La Corona de Justicia

He peleado la buena batalla, he acabado la carrera, he guardado la fe. Por lo demás, me está guardada la corona de justicia, la cual me dará el Señor, juez justo, en aquel día; y no sólo a mí, sino también a todos los que aman Su venida.

2 Timoteo 4:7-8

Es gratificante, al final de nuestros días, poder decir algo semejante a lo que dijo Pablo en 2 Timoteo 4:7-8: He peleado la buena batalla, he acabado la carrera, he guardado la fe. Por lo demás, me está guardada la corona de justicia, la cual me dará el Señor, juez justo, en aquel día; y no sólo a mí, sino también a todos los que aman Su venida. En resumen, Pablo sentía satisfacción por el deber cumplido y estaba seguro de que su Señor iba a recompensarlo a él y a todo aquel que ama la venida del Señor.

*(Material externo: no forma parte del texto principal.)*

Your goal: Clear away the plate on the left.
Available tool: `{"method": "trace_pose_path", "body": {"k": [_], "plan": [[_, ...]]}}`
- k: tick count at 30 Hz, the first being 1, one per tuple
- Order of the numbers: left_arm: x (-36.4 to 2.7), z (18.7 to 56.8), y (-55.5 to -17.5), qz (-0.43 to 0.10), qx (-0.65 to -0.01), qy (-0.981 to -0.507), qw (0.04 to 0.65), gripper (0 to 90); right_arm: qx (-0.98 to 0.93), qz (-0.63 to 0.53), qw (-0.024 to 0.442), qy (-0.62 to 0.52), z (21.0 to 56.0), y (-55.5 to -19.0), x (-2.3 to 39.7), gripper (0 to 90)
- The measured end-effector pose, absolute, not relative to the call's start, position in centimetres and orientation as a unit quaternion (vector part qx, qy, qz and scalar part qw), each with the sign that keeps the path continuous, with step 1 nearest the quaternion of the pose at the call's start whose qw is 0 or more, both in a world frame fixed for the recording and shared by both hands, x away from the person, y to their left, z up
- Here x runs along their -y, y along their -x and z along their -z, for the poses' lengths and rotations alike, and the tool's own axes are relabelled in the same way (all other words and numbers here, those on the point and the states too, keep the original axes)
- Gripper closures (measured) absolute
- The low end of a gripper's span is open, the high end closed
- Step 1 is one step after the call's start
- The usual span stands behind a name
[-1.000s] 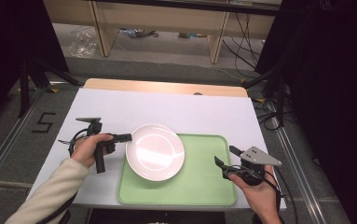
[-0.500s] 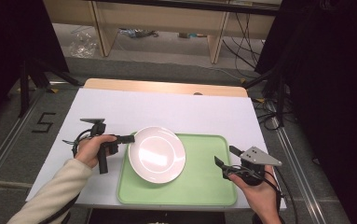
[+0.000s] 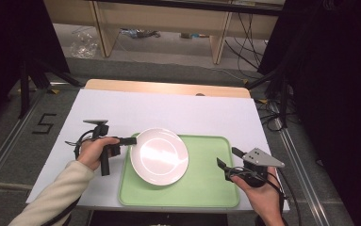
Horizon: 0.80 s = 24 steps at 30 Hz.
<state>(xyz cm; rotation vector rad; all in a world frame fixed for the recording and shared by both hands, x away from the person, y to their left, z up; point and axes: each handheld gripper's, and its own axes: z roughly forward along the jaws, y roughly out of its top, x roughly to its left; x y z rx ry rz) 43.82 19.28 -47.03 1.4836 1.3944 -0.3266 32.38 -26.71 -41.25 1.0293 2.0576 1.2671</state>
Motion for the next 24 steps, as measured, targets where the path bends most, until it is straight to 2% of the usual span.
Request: {"method": "trace_pose_path", "body": {"k": [13, 19, 20, 21, 24], "plan": [[-19.23, 47.62, -43.72, 0.114, -0.573, -0.653, 0.482, 85.6, -0.759, -0.464, 0.259, -0.376, 41.23, -32.37, 26.77, 32.2], [-19.38, 47.73, -43.65, 0.077, -0.569, -0.678, 0.458, 85.7, -0.759, -0.464, 0.263, -0.373, 41.25, -32.4, 26.82, 32.1], [-19.33, 47.74, -43.61, 0.082, -0.571, -0.671, 0.466, 86.1, -0.759, -0.464, 0.264, -0.373, 41.28, -32.42, 26.8, 32.0], [-19.34, 47.71, -43.62, 0.086, -0.566, -0.673, 0.468, 85.2, -0.756, -0.466, 0.267, -0.373, 41.34, -32.43, 26.76, 32.0], [-19.2, 47.45, -43.42, 0.048, -0.55, -0.689, 0.469, 80.5, -0.758, -0.464, 0.265, -0.373, 41.28, -32.39, 26.81, 31.3]]}}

La corona de justicia es una de las cuatro coronas que han sido prometidas a los creyentes. Las otras tres coronas son: la corona de vida, la corona incorruptible y la corona de gloria. Sobre la corona de vida, dice Santiago 1:12: Bienaventurado el varón que soporta la tentación; porque cuando haya resistido la prueba, recibirá la corona de vida, que Dios ha prometido a los que le aman.

De la corona incorruptible habla 1 Corintios 9:24-27: ¿No sabéis que los que corren en el estadio, todos a la verdad corren, pero uno solo se lleva el premio? Corred de tal manera que lo obtengáis. Todo aquel que lucha, de todo se abstiene; ellos, a la verdad, para recibir una corona corruptible, pero nosotros, una incorruptible. Así que, yo de esta manera corro, no como a la ventura; de esta manera peleo, no como quien golpea el aire, sino que golpeo mi cuerpo, y lo pongo en servidumbre, no sea que habiendo sido heraldo para otros, yo mismo venga a ser eliminado.

Finalmente, 1 Pedro 5:2-4 habla de la corona de gloria: Apacentad la grey de Dios que está entre vosotros, cuidando de ella, no por fuerza, sino voluntariamente; no por ganancia deshonesta, sino con ánimo pronto; no como teniendo señorío sobre los que están a vuestro cuidado, sino siendo ejemplos de la grey. Y cuando aparezca el Príncipe de los pastores, vosotros recibiréis la corona incorruptible de gloria.

Cada una de las cuatro coronas tiene un requisito a fin de recibir el galardón. En el caso de la corona de justicia, el requisito es anhelar la venida de nuestro Señor Jesucristo y consagrarnos a Él. Los apóstoles y millones de cristianos a lo largo de dos mil años han vivido sus vidas con el anhelo ferviente de ver llegar a Jesucristo descendiendo del cielo lleno de gloria y revestido de la gran majestad de Su condición de Rey de reyes y Señor de señores. La Palabra de Dios no miente y, sin duda, todos ellos recibirán la corona de justicia.

¿Estamos los creyentes del siglo XXI listos para recibir la corona de justicia? Es una pregunta que nos confronta a todos. ¿Estamos anhelando que Cristo venga o le pedimos que se quede un rato más en el cielo para que podamos continuar gozando de nuestro “maravilloso” mundo? ¿Es nuestro anhelo Su venida o lo único que queremos de Él es que nos haga prósperos y felices en la tierra y que Él continúe como está a la diestra del Padre? Si las cosas empeoran en el mundo, ¿estamos dispuesto a padecer por Cristo o nuestro anhelo es que nos saque del problema? La venida del Señor debe de estar sobre todas las cosas para quienes le amamos. Dios te bendiga.